L’argent est-il tabou dans votre couple? Il est vrai qu’il s’agit souvent d’une question délicate. Or il est important d’en parler et de s’entendre.

Dans son guide intitulé « Couple et argent; où en somme-nous? » l’ACEF de l’Est de Montréal décrit quelques modes d’organisation financière. En voici un aperçu…

• Colocs
On ne met pas en commun ses revenus, mais on partage moitié-moitié l’essentiel des dépenses : épicerie, logement, téléphone, etc.

• Moitié-moitié
Les dépenses du ménage sont partagées en parts égales, mais les engagements communs sont souvent plus importants que dans le modèle des colocs. Le hic? Le conjoint qui gagne le moins d’argent – souvent la femme – s’appauvrit. Tout son revenu sert à faire rouler la maisonnée. Il ne reste presque plus rien pour l’épargne et les dépenses personnelles. Cela peut causer bien des frustrations.

• Tout en commun
Les revenus et les dépenses sont mis en commun. Il peut y avoir un poste de dépenses personnelles où chacun retire de l’argent qui peut lui servir en propre. Le piège? Si l’un des deux conjoints est très dépensier, l’autre aura l’impression qu’il dilapide les revenus du couple. En outre, il est recommandé d’éviter de mettre tout son avoir dans un compte commun. En cas de décès ou d’inaptitude, les fonds seront gelés pour une durée indéterminée. Il est préférable d’avoir un compte conjoint pour les dépenses communes, et un compte personnel que chacun pourra gérer à sa guise.

• La péréquation
Les revenus et les dépenses sont mis en commun, et il y a un poste de dépenses personnelles.
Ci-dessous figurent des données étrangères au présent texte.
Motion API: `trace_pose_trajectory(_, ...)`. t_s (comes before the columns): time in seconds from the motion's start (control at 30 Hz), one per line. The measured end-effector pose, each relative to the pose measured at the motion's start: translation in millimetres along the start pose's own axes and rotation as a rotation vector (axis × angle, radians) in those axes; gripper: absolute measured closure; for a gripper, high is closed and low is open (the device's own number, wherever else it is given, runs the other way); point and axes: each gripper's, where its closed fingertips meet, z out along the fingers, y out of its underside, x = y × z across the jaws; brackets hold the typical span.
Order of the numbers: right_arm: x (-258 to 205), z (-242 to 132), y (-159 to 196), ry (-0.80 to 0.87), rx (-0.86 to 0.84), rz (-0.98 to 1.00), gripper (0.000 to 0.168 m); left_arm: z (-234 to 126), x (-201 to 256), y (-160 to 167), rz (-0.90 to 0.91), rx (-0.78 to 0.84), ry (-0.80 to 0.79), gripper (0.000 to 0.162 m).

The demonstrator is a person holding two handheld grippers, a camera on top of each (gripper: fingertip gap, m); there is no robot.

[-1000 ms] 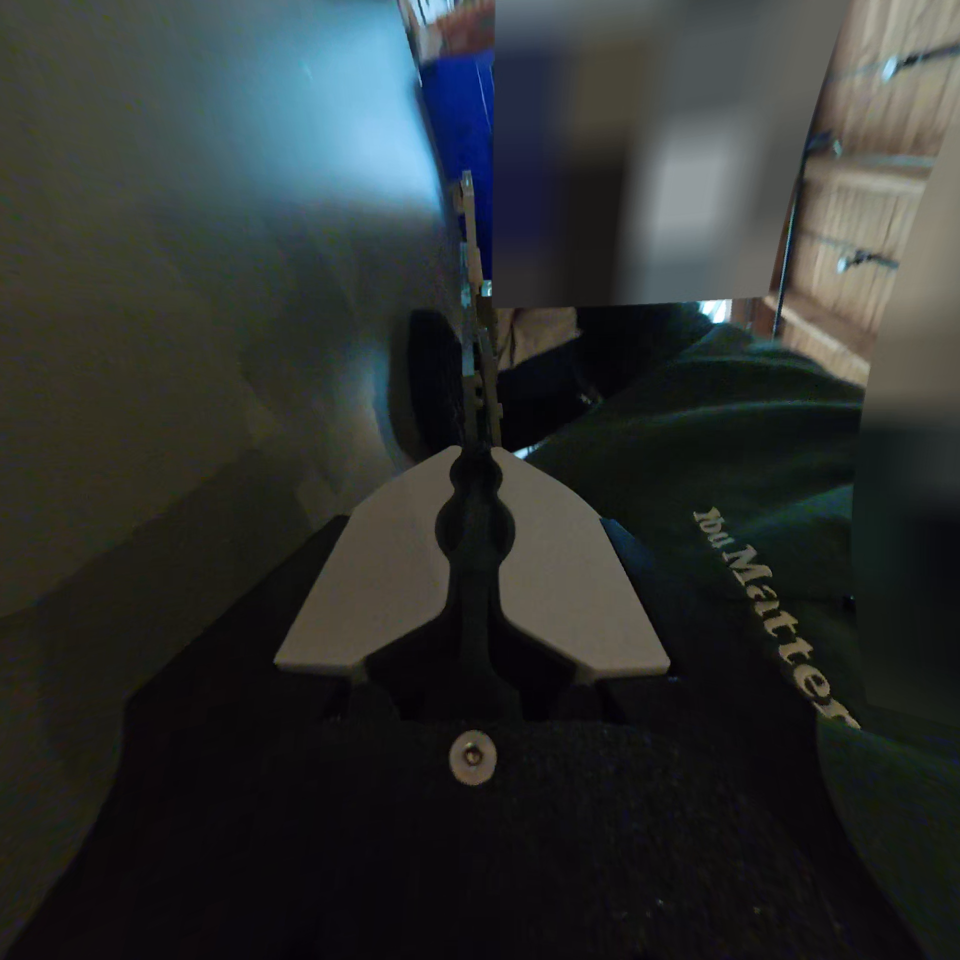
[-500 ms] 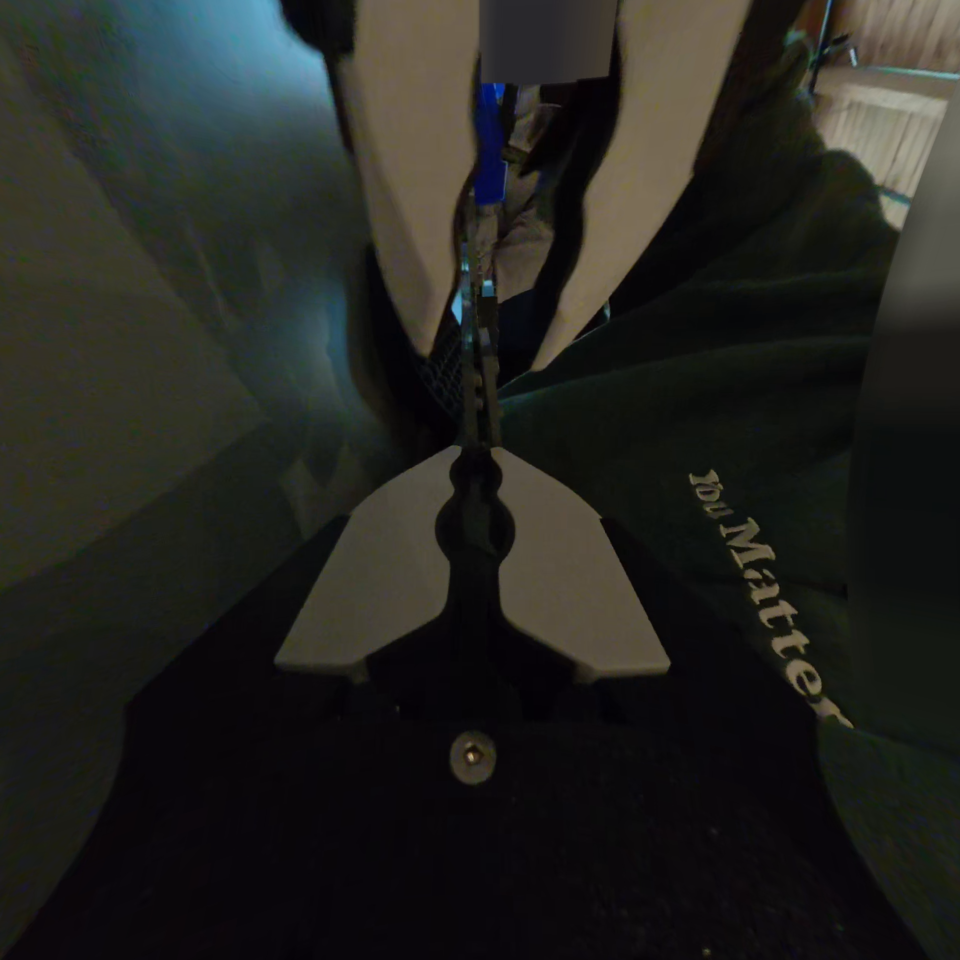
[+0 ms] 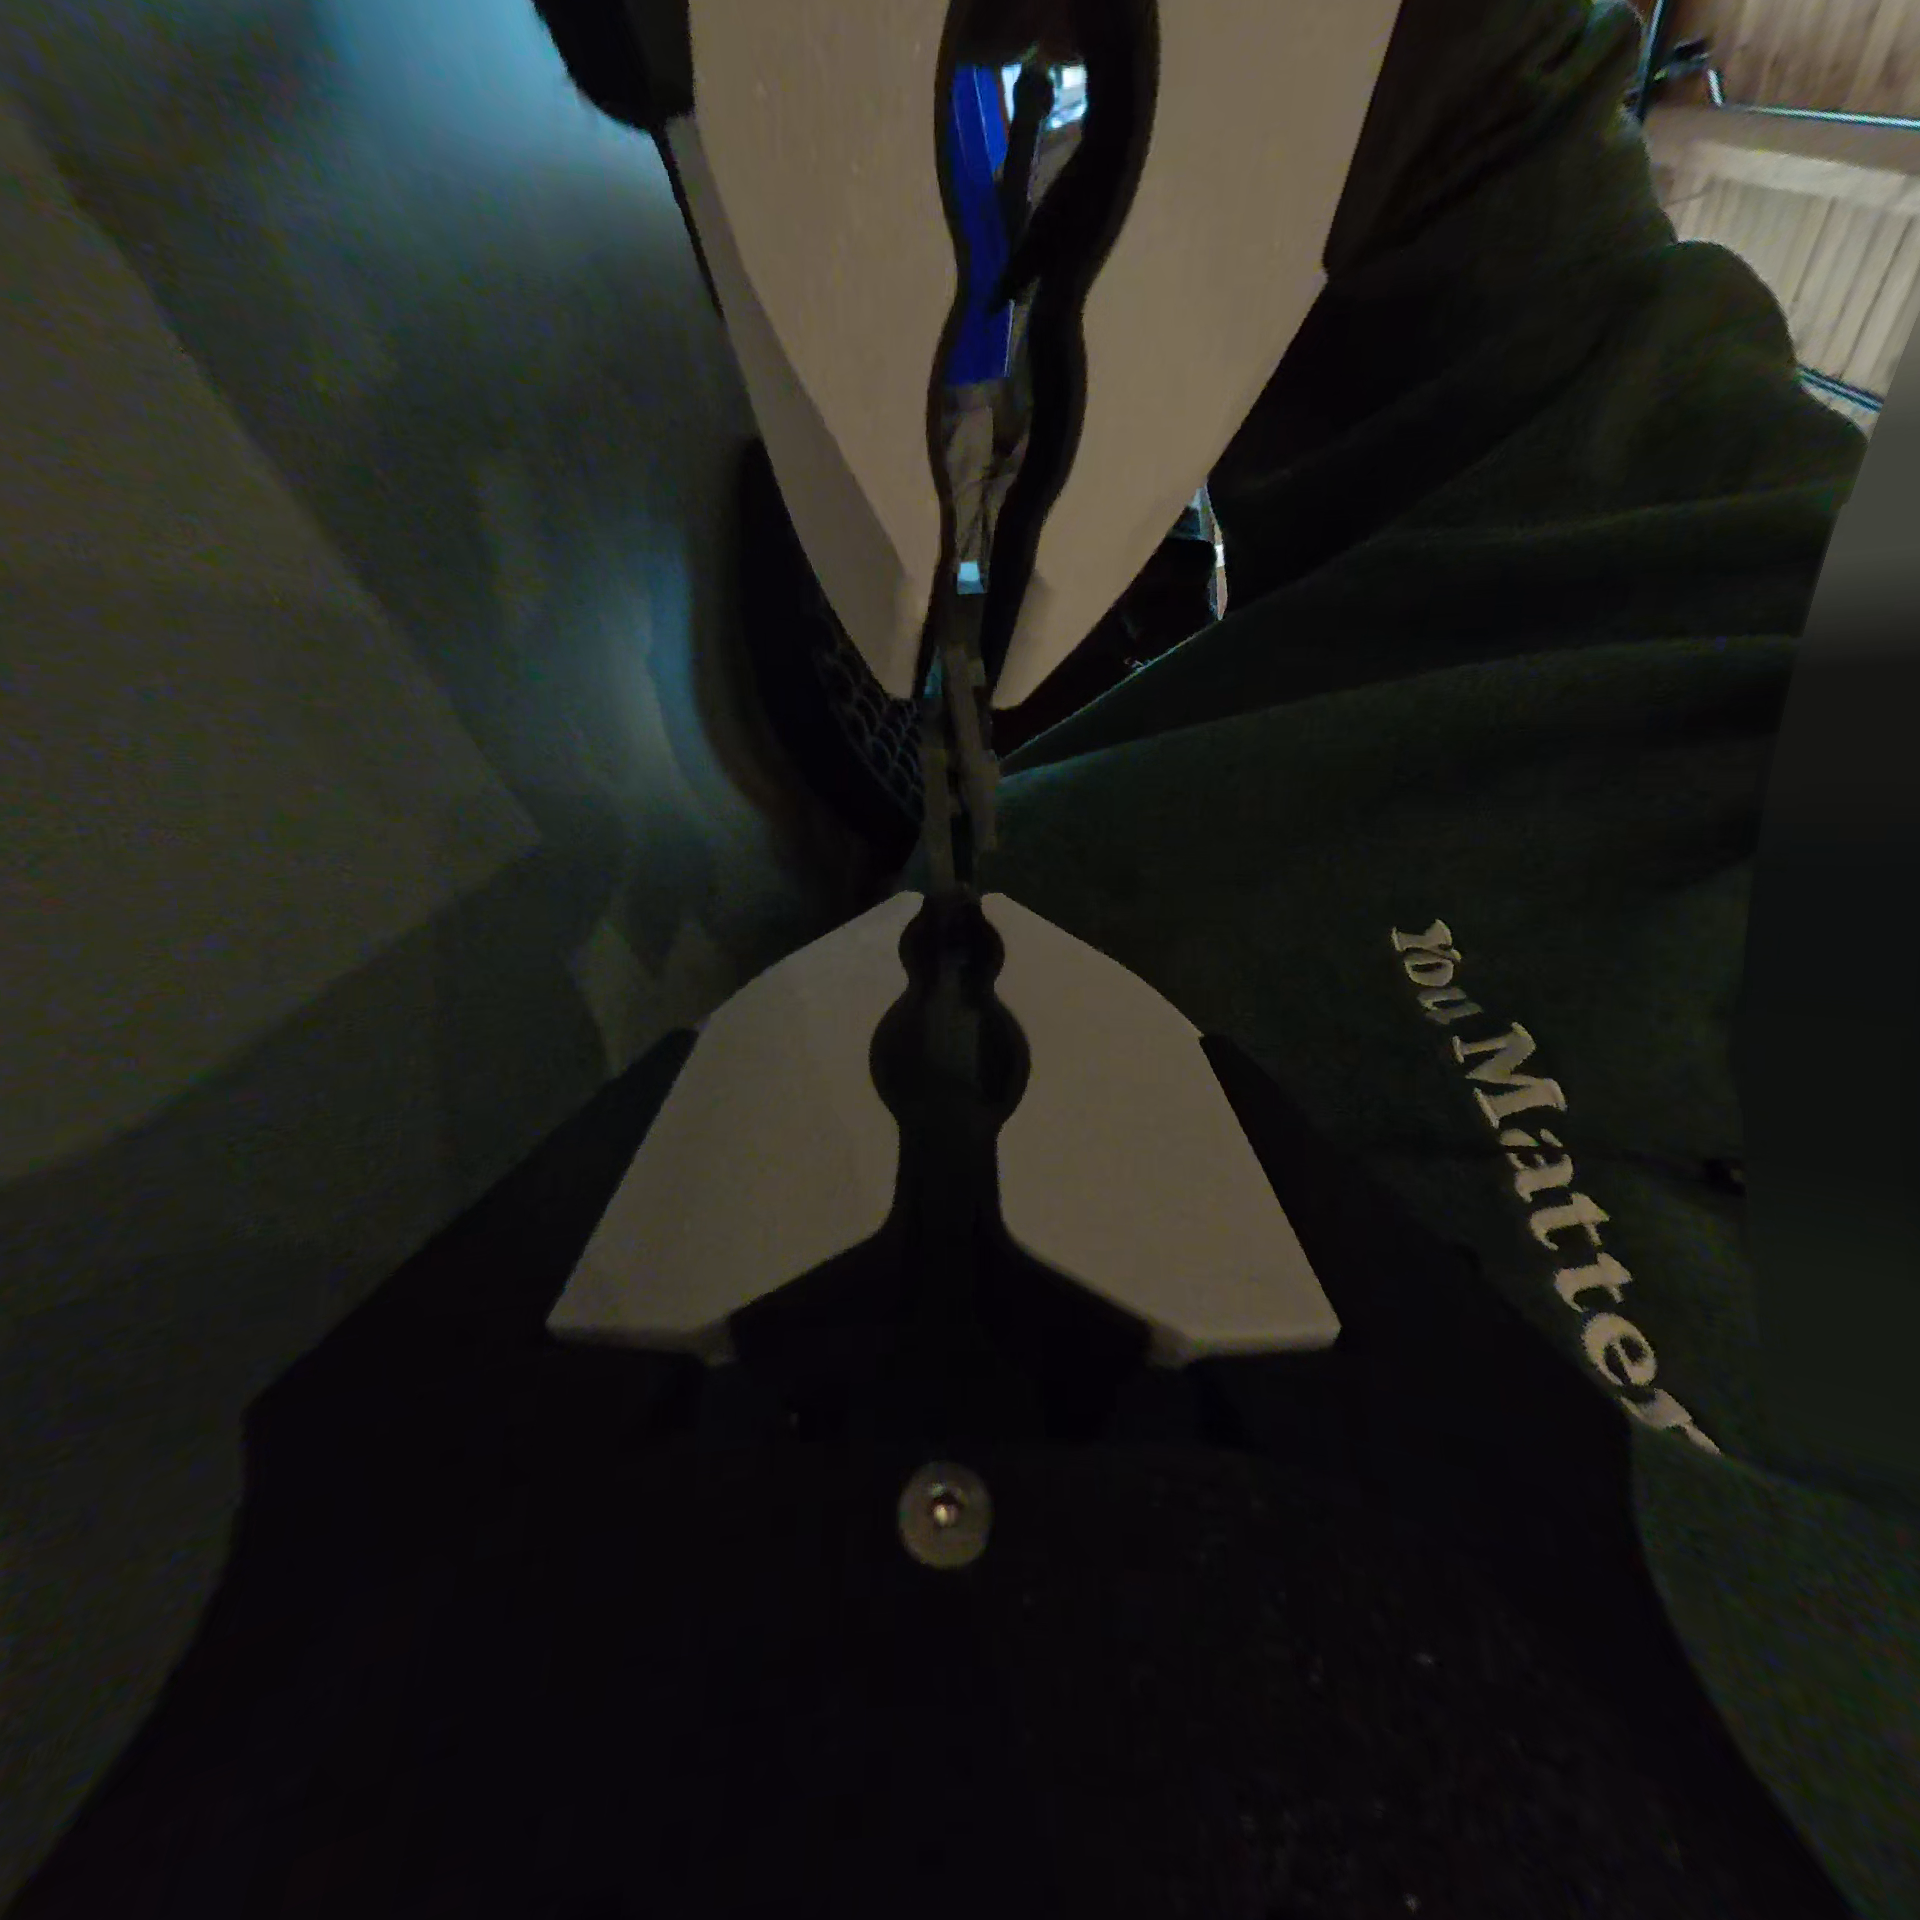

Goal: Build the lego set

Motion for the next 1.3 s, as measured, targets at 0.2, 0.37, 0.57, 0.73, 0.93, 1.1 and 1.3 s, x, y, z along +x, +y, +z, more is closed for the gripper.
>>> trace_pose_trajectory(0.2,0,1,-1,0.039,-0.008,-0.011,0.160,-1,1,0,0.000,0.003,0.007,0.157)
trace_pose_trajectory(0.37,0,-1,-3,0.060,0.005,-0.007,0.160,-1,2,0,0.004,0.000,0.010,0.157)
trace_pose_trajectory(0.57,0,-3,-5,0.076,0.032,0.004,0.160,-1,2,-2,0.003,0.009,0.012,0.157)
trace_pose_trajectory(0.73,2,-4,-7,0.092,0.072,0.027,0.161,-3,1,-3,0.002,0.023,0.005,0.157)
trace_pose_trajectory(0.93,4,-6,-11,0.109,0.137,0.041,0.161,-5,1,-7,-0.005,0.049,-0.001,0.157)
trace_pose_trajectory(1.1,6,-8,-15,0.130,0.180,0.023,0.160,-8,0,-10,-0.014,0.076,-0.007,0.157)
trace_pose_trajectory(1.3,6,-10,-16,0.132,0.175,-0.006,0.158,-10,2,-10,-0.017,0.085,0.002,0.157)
À la fin de l’année, les surplus sont redistribués en parts égales.

• Le prorata
Les conjoints partagent les dépenses communes au prorata des salaires. En faisant son budget, chacun met par exemple 55% ou 4 % pour les dépenses du ménage et garde le reste pour soi.

Selon vous, quelle est la répartition des dépenses la plus équitable? La parole est à vous.